John T. Davis is a Texas-based journalist, author and former publicist for Jerry Jeff Walker. He wrote about Walker in a remembrance for Texas Monthly. Davis told Texas Standard that “Mr. Bojangles,” the song for which Walker is probably best known, came out of a night spent in a New Orleans drunk tank.
“He wound up sharing a cell in this drunk tank with another street performer who called himself ‘Bojangles,'” Davis said. “Jerry at the time was experimenting with internal rhyme. He’d been reading a lot of Dylan Thomas. … The real-fire resonance of it really struck everybody that heard it.”
Davis says Walker drew inspiration from everyday life.
“I think his songs are so relatable, because they sort of touch on people’s everyday experiences,” Davis said.
Walker was drawn to Texas by the 1970s music scene he found while passing though – a fusion of country, rock and blues.

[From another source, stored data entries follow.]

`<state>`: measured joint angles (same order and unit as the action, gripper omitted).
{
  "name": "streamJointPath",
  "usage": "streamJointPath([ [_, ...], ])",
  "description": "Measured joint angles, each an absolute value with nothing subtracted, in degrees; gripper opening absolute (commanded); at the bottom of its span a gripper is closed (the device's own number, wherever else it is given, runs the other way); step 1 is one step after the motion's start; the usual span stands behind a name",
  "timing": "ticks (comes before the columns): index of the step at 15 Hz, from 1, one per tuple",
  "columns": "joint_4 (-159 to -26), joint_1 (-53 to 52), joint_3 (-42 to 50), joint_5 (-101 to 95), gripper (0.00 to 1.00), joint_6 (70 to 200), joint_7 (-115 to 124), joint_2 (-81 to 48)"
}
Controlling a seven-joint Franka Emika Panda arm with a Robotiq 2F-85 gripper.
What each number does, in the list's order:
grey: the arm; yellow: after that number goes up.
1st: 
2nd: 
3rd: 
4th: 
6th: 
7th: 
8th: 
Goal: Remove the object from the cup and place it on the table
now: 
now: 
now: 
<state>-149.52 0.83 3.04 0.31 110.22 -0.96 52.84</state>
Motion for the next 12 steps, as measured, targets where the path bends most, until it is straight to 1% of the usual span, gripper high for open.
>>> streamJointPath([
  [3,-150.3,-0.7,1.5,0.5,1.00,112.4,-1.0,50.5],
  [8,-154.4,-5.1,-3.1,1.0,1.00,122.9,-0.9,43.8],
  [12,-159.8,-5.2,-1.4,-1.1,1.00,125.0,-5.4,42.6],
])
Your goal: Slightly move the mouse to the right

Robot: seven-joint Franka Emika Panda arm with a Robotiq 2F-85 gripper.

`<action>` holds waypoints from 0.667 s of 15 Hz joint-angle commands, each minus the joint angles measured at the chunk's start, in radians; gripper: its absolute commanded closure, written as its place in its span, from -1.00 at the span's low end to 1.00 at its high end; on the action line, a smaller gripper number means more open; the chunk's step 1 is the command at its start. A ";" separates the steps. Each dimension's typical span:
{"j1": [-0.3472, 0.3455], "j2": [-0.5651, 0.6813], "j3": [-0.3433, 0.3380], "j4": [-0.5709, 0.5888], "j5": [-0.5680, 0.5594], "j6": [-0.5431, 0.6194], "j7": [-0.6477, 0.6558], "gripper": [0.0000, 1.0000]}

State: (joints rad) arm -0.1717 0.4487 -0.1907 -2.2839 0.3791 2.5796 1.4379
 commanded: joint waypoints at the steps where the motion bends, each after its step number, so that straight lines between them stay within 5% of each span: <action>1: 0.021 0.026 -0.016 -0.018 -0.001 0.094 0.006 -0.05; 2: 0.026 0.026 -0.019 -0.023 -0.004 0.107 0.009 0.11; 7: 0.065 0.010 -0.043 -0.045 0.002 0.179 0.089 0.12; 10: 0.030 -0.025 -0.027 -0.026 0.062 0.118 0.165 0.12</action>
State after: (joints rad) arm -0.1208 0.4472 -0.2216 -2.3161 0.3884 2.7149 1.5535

“He found it a real creative, fermented kind of scene that he could ingratiate himself into and become a part of,” Davis said.
In Texas, Walker also found the company of musicians who helped broaden his playing style. The Lost Gonzo Band that he was a part of included future country stars like Michael Martin Murphy, Gary P. Nunn and Ray Wylie Hubbard.
“They gave Jerry a lot of elbow room in terms of what he could do musically,” Davis said.
Davis said Walker, who liked to have a good time, prided himself on being a musician first.
“No matter how late the party went the night before, there was never a day that I can recall that he didn’t spend at least part of the day working on a song or a lyric or a melody or something. He had that working man’s ethic that marks a true musician.”